Rashômon: Whom Should the Audience Reside with?*

             Akira Kurosawa’s post-war film Rashômon (1950) plays an important role in global cinema, as it became one of the first Japanese films to reach out to the western world. Many critics have analyzed the film for its symbolic depictions using light and setting, but another unique aspect is the style. In Rashômon, Kurosawa portrayed four different character accounts on a murder inside a frame story, leaving the audience to depict their own conclusion.

             The bandit Tajomaru (Toshiro Mifune) told his story first. His account of the event started with him enticing the samurai away from his wife by telling him about ancient swords he had discovered. After luring the samurai away, he tied him up and went back to rape the wife. Ultimately, the wife gave in, and they made love. After this she begged him to kill her husband because she could not be pure by being with two men. The bandit untied the samurai and killed him in an even fight. Then the woman ran away.

             The wife’s account was different because she said that, after the rape; she was the one that had untied her husband. She had pled for forgiveness, but her husband just stared at her. She even begged him to kill her, but still he just stared at her. Eventually she passed out; and, when she awoke, her husband was killed, and the bandit was gone.

             The woodcutter was in the forest and claimed he had seen the entire event take place. On his account, after the bandit had raped the wife, he begged her to marry him. She said it was not up to her and freed her husband, who went on to say that she was not worth the horse he owned. Eventually, she convinced the two men to fight for her; and this was the point that the bandit kills the samurai. After the death of her husband the wife ran off.

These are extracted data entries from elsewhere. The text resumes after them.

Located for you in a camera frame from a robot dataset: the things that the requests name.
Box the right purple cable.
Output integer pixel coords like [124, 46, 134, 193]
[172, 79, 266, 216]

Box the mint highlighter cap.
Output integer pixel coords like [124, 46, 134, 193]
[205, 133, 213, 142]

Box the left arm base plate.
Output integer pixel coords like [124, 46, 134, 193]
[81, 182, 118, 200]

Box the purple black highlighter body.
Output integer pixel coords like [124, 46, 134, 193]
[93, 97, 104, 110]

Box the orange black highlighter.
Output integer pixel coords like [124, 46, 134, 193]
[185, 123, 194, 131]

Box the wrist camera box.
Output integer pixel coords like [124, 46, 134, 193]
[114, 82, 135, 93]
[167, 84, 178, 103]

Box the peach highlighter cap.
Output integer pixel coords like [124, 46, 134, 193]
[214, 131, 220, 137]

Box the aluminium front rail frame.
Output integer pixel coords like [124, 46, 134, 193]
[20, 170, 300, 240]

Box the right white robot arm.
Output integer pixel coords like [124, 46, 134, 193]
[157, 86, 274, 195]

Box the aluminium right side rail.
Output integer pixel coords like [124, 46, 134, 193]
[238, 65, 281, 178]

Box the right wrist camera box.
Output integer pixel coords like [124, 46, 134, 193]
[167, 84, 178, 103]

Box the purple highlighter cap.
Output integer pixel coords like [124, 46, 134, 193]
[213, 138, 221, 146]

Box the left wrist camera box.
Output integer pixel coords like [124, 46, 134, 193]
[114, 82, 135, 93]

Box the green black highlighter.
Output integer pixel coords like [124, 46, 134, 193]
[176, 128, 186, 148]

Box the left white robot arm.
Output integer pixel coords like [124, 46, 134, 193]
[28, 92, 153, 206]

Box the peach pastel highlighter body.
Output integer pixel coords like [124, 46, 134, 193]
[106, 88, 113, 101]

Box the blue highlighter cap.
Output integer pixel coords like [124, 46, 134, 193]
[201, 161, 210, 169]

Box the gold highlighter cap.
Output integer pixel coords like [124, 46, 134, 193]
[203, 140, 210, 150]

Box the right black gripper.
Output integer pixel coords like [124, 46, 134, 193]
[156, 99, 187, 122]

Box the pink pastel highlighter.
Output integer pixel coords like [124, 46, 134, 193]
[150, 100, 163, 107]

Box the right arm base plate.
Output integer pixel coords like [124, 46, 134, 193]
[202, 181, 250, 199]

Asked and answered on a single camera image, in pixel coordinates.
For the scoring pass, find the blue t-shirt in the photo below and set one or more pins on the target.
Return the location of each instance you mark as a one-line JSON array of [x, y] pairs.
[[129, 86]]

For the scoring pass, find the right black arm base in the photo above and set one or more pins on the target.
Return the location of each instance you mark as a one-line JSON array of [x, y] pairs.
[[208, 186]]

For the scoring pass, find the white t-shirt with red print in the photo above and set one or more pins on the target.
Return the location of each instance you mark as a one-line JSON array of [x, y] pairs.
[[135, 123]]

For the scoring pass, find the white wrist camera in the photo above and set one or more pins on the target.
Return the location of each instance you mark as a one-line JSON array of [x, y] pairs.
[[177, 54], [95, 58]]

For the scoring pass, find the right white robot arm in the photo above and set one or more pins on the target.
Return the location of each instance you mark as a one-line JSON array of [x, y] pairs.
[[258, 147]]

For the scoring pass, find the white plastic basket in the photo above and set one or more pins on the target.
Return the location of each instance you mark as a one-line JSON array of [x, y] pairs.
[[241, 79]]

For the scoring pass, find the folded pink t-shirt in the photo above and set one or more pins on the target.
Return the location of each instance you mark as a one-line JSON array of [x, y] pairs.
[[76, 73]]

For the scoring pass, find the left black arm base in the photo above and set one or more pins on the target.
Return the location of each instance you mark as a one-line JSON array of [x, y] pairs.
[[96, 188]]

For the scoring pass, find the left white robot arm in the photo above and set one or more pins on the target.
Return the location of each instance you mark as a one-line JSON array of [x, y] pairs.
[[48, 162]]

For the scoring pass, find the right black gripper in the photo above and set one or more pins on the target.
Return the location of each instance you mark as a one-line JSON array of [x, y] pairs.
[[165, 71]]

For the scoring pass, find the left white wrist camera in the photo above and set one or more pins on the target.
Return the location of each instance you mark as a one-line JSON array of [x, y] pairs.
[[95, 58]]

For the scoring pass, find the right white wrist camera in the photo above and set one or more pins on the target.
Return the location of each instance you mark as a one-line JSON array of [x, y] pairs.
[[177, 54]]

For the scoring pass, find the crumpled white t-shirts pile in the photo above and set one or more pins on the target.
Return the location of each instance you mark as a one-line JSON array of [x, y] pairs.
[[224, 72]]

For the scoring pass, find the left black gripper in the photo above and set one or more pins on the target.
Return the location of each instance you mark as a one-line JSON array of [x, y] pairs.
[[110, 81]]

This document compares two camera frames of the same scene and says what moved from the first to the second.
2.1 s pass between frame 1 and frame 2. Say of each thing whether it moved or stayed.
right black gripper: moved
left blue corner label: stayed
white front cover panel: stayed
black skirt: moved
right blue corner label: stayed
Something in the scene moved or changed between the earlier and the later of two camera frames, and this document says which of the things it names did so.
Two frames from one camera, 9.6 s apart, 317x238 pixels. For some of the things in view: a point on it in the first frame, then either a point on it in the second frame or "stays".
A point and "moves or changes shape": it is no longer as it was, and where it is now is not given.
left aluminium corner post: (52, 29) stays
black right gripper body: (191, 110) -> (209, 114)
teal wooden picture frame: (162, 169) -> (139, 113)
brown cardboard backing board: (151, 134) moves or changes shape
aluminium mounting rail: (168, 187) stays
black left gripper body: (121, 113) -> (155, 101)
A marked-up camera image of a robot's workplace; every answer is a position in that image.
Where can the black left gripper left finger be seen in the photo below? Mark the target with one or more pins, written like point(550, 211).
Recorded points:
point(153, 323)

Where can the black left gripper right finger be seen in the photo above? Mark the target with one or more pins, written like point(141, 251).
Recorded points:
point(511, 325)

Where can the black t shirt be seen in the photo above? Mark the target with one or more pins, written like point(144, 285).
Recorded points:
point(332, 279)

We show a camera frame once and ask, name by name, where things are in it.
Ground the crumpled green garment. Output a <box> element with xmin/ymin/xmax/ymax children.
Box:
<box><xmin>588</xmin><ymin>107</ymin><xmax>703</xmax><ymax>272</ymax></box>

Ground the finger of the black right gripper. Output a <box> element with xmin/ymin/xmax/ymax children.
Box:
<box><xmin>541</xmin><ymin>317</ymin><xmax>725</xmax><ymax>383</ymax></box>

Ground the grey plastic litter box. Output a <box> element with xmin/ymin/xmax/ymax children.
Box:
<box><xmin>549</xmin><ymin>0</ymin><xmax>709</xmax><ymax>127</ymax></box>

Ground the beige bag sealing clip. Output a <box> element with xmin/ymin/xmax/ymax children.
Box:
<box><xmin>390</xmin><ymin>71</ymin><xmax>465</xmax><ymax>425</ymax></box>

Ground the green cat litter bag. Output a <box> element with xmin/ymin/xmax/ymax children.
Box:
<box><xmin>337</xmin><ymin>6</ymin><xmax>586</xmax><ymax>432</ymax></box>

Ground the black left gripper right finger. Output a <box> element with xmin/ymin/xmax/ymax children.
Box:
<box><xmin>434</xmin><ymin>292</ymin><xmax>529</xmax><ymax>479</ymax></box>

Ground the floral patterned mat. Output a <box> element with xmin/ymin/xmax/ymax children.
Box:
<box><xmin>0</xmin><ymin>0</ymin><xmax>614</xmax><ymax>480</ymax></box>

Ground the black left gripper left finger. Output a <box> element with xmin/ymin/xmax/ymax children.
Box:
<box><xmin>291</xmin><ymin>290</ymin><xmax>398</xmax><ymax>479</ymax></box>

             However, in the film a bias is set for the husband’s voice. The narrator explained that the dead man has his side of the story, and dead people do not lie. Through a medium the samurai explained that the bandit had raped his wife then asked her to travel with him. The samurai’s wife then asked the bandit to kill him since she could not be with two different men. The bandit questioned the samurai on whether he should kill his wife to spare her, and she then ran off. After looking for her the bandit gave up and freed the samurai. The samurai in turn killed himself.

             So, with four different perspectives to take into account, the viewer has a right to his or her own opinion about who is telling the truth. Kurosawa may have done this in order to let people relate to each of the individual characters and take sides depending on which one they connected with most. Typically, while watching the film or thinking about it afterwards, the viewer will reside with a particular character; and Rashômon proves to be an original example of this tendency.